A presidente da ABC, Helena Nader, lembrou que o negacionismo é um fenômeno global. Um de seus efeitos mais urgentes é a queda na cobertura vacinal de vários países, entre eles o Brasil, que sempre foi referência global no tema. “Pais que não tiveram poliomielite na infância por conta das vacinas agora resolvem não vacinar seus filhos. É preciso que o Estado interfira por essas crianças”, alertou.

Nader criticou também outros pontos da ofensiva negacionista, como a tentativa de desmantelar o Ministério do Meio Ambiente (MMA) e o lobby pelo ensino do criacionismo nas escolas. Para ela, enfrentar o negacionismo é uma tarefa complexa e de muitas frentes. “Não depende só do governo, mas de cada um de nós. E tudo passa pelo fortalecimento da educação básica”, afirmou.

A tomada das redes sociais

O influenciador digital e divulgador de ciência Átila Iamarino

O influenciador digital e divulgador científico Átila Iamarino, que ganhou notoriedade na pandemia participando do debate público na internet, também foi convidado para as discussões.

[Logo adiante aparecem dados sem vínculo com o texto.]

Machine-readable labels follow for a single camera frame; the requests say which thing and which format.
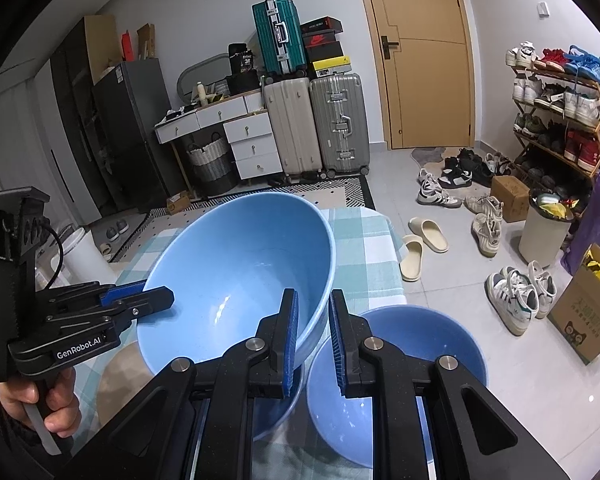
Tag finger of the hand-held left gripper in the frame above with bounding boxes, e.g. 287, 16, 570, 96
37, 282, 146, 318
45, 286, 176, 333

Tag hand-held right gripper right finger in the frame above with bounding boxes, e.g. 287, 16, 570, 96
328, 289, 573, 480

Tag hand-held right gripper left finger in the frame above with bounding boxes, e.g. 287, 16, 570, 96
62, 288, 300, 480

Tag cream plate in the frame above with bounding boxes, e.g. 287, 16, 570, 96
96, 345, 156, 413

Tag blue bowl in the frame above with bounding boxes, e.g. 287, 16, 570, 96
306, 306, 488, 473
250, 360, 306, 443
136, 194, 337, 376

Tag person's left hand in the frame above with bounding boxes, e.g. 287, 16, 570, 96
0, 367, 77, 436

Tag white electric kettle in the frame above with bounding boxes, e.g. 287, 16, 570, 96
60, 226, 118, 292

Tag beige slipper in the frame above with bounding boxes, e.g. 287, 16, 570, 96
408, 217, 450, 253
399, 234, 425, 282

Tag woven laundry basket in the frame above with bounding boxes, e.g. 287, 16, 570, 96
186, 132, 236, 197

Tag tall dark glass cabinet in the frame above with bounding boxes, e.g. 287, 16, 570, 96
50, 15, 126, 221

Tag black refrigerator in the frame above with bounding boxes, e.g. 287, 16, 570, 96
91, 57, 188, 206

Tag white curtain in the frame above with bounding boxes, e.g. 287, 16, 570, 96
0, 75, 106, 221

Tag white green sneaker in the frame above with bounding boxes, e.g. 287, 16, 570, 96
500, 260, 558, 320
485, 272, 540, 337

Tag white dresser with drawers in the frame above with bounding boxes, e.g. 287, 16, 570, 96
154, 87, 283, 181

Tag cluster of scattered shoes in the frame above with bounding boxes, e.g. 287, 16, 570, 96
416, 146, 515, 259

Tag beige suitcase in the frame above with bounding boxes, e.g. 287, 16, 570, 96
262, 76, 325, 185

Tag oval mirror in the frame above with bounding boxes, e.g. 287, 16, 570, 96
176, 55, 233, 103

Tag silver suitcase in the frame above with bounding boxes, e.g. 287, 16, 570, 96
308, 72, 372, 178

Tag small cardboard box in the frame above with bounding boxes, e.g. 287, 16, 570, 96
490, 175, 531, 223

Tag white trash bin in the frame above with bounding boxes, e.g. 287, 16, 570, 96
518, 190, 575, 268

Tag black storage bag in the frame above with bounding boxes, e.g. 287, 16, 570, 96
224, 71, 262, 96

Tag large cardboard box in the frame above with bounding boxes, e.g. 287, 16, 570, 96
547, 244, 600, 366

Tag flat cardboard carton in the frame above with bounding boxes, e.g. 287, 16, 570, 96
137, 23, 157, 61

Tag black printed box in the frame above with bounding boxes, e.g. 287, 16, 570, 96
227, 42, 256, 75

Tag wooden door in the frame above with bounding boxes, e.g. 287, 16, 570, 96
352, 0, 477, 151

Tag yellow black shoe box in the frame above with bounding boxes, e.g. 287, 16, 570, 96
310, 55, 352, 78

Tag teal suitcase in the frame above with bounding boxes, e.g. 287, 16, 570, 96
251, 0, 308, 80

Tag red logo shoe box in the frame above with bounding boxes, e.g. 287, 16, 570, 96
303, 31, 339, 47

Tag dark brown shoe box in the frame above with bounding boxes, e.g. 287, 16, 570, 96
301, 16, 342, 34

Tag rows of assorted sneakers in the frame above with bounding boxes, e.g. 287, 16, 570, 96
505, 41, 600, 173

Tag wooden shoe rack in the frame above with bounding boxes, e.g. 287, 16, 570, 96
507, 42, 600, 181

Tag black cable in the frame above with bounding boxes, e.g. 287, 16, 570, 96
42, 222, 65, 291

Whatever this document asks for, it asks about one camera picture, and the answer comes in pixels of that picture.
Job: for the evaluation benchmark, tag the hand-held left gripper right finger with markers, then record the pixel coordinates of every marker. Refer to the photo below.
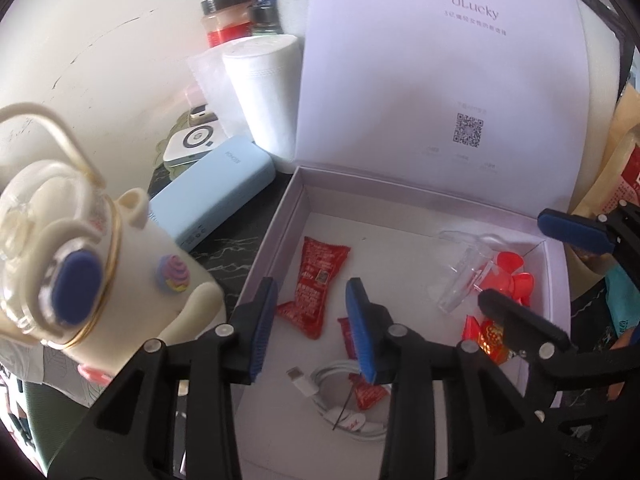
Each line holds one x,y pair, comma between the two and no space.
362,335

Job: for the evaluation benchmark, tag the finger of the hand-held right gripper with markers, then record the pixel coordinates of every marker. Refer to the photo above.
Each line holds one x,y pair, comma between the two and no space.
575,230
525,325

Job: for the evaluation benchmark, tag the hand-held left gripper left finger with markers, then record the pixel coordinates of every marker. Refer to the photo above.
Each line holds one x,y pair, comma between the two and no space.
265,330

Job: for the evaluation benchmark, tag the red yellow candy packet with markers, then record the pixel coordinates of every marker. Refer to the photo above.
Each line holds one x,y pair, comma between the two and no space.
482,335

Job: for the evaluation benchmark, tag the dark red foil packet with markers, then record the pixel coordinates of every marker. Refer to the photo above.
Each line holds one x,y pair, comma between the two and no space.
372,395

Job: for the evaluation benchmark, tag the clear plastic toy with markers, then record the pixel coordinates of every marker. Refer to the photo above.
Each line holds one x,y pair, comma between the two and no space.
462,275

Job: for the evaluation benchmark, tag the white gift box with lid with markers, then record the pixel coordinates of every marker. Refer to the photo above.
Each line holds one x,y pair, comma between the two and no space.
400,110

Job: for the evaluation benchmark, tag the red plastic flower toy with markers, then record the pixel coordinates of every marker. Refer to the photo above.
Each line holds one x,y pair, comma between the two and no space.
512,270

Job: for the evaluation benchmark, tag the kraft snack pouch red label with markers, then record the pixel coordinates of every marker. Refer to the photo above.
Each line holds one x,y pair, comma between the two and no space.
620,185

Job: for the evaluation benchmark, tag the long red sauce packet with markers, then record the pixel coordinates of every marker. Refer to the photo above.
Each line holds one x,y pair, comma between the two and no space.
315,280

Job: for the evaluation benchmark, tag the light blue plastic bag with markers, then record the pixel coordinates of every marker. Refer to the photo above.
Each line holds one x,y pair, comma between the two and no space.
622,305

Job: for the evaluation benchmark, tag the plain kraft pouch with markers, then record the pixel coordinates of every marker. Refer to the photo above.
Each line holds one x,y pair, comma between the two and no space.
625,110

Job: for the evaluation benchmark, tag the cream cartoon water bottle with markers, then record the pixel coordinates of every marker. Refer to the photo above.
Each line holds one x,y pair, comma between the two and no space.
140,280

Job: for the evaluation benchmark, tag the light blue power bank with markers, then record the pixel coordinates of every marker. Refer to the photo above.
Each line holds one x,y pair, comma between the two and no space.
215,195

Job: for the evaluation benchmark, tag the white round charger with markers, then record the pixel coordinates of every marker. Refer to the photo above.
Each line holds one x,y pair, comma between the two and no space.
192,145

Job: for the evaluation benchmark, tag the grey leaf pattern pillow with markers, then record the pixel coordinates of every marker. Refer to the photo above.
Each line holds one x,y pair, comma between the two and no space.
55,367

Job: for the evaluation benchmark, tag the black pouch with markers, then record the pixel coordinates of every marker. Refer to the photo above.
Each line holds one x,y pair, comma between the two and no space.
607,15

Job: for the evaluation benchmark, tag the small white device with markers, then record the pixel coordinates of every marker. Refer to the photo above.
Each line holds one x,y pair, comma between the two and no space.
200,115

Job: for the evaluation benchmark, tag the white paper roll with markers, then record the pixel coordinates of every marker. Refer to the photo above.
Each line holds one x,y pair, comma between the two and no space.
265,100

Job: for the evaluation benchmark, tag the green chair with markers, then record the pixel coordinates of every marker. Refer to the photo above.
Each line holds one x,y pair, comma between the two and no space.
50,425

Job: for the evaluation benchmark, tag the red label glass jar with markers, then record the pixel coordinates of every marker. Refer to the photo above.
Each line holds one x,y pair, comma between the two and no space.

Ele trouxe dados do Reuters Digital News Report 2023 sobre o Brasil, que mostram a transição para o consumo de notícias por redes sociais, que já são as principais fontes para as gerações mais jovens.

“Enquanto nas rádios e TVs o cientista muitas vezes é chamado para participar, nas redes sociais é preciso buscar ativamente o espaço, disputando-o com redes de desinformação que tem acesso a uma infraestrutura e suporte, muitas vezesm mais profissional do que as próprias instituições de pesquisa”, afirmou.

Iamarino defendeu que as instituições de pesquisa precisam começar a investir de forma mais robusta em seções especializadas em divulgação e comunicação de ciência, para que estas sejam capazes de se inserir em pé de igualdade no ambiente virtual. “Só assim conseguiremos ocupar esses espaços de forma efetiva”, finalizou.